Artificial intelligence needs data, and lots of it, but not all data is treated equally. What kind of data does AI use, and does it matter what you feed it and how?
AI and data types
When you ask an AI a question or ask it to do something, it doesn’t generate an answer out of thin air. It draws on a store of data that it has been trained on, a massive database of everything that the AI knows - something we talk about in more depth in our article on how to feed your LLM.
Naturally, it’s important you use the right data. If you’re training a text-generating LLM like ChatGPT there’s no point in feeding it images, nor does an image generator need to know the full works of Shakespeare.
If you'd like to learn more about getting data for AI, sign up to our newsletter.
However, this data isn’t all processed the same by an LLM. Some is more accessible than others. There are, roughly speaking, three types of data that machines can process.
Structured data
The first type of data is structured data, which is in most cases data that has been processed in a table and thus is incredibly easy for a machine to “read” - though humans can benefit from this, too. Spreadsheets are the prime example of structured data, with columns and rows clearly denoting what goes where, and what everything is.
The reason why a table is the perfect way to feed data to an LLM is because all the information has already been sorted, or, to use a more technical term, labeled. A string of nine digits has been marked as a phone number, say, and not as a product serial number. A word like “norm” has been labeled as a first or a second name, or as a noun. The guesswork has been taken out of putting the data together.
Unstructured data
As you can guess, unstructured data is the opposite of structured data. There are no tables, tags, or anything else that makes it easier for a machine to ingest. That said, unstructured doesn’t mean complete chaos. It’s just data that can’t be easily parsed or classified by a machine, like large slabs of text, images, audio, and video.
For example, if you give an LLM a body of text or an image, it won’t know what to look for, where to place it within its database. This is where data labeling comes in, where humans “teach” an LLM what’s what. After a few rounds, the machine in question will then label things for itself, have a human check and correct its work, until eventually it can recognize things within a certain margin of error.

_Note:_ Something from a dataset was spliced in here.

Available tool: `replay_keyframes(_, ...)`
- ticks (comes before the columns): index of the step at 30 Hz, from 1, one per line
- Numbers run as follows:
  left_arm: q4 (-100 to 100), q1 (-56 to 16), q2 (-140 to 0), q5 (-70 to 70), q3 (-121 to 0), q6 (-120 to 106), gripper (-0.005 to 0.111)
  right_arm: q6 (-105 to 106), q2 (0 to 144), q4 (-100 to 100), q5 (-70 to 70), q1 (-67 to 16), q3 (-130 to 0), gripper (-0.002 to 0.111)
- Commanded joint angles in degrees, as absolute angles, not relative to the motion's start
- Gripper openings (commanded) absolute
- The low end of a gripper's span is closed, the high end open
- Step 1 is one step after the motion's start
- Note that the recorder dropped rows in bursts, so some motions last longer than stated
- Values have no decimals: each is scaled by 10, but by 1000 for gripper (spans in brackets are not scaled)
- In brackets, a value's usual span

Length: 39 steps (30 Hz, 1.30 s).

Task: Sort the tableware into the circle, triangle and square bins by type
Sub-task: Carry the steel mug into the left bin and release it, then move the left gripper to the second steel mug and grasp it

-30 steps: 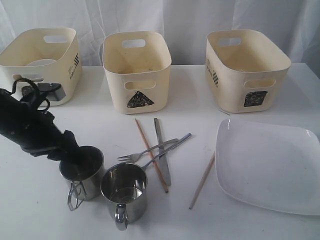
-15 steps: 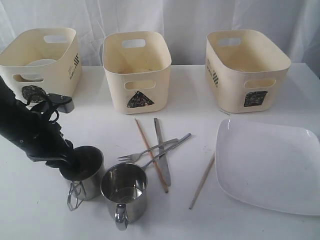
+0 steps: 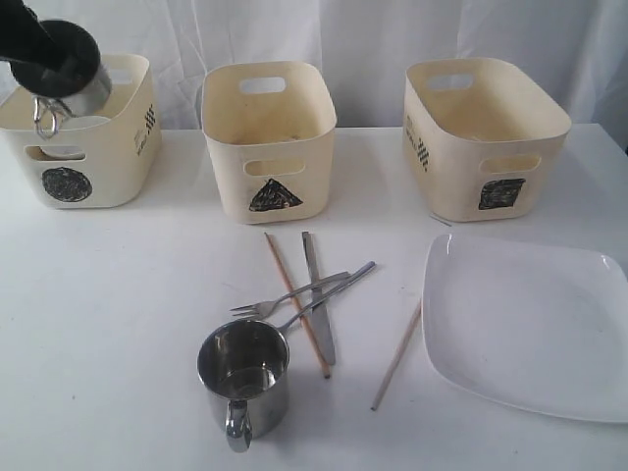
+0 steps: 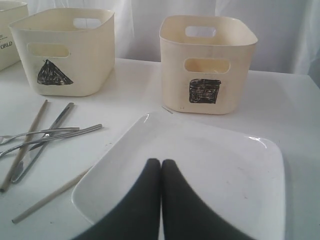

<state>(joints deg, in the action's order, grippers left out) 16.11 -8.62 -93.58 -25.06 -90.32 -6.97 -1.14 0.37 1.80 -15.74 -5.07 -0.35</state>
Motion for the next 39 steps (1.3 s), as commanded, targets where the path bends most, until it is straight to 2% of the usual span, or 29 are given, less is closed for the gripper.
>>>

This teaching process is an important part of machine learning, and really isn’t that different from how we teach small children. Teach an AI enough, and it should be able, eventually, to create its own structure from unstructured data - though it will always need some help.
Semi-structured data
Of course, not all data can be neatly categorized into structured or unstructured data. There are some types of data that are a bit of both and can be best termed as being semi-structured. These will have certain labels and metadata, but not everything an LLM needs to get to work without human help.
Good examples are JSON files, which have some of the tags a machine needs to make sense of what it’s presented with, but don’t have a tabular structure. Files written in markdown languages have the same issue as they lack a rigid data model.
Turning unstructured data into structured data
While you could train an LLM or other AI on unstructured data by hand, there is, thankfully, a shortcut you can use. You could, for example, create a script or program that does at least some of the work for you. That requires some programming knowledge, of course, but you don’t have to do all the work yourself.
This is where Apify comes in. Apify Store offers many web scrapers and other tools that can turn unstructured data into structured information, or at least semi-structured data. Website Content Crawler, for example, can go to any site, extract the data you need, and export it into a markdown or JSON file. Doing this labels a lot of data in one fell swoop, saving you a lot of time.
Check out Apify Store and get a free account today
Website Content Crawler is a more general tool, though. We also offer more specific ones on our platform, like Universal AI GPT Scraper, which claims it can structure any website’s data for you. Another example is Image to JSON Extractor which can take an image’s information and add some order to it.
Adding structure to data is one of the biggest hurdles when training AI bots, but smart use of human labor and automated tools on Apify Store can make it possible - easy even.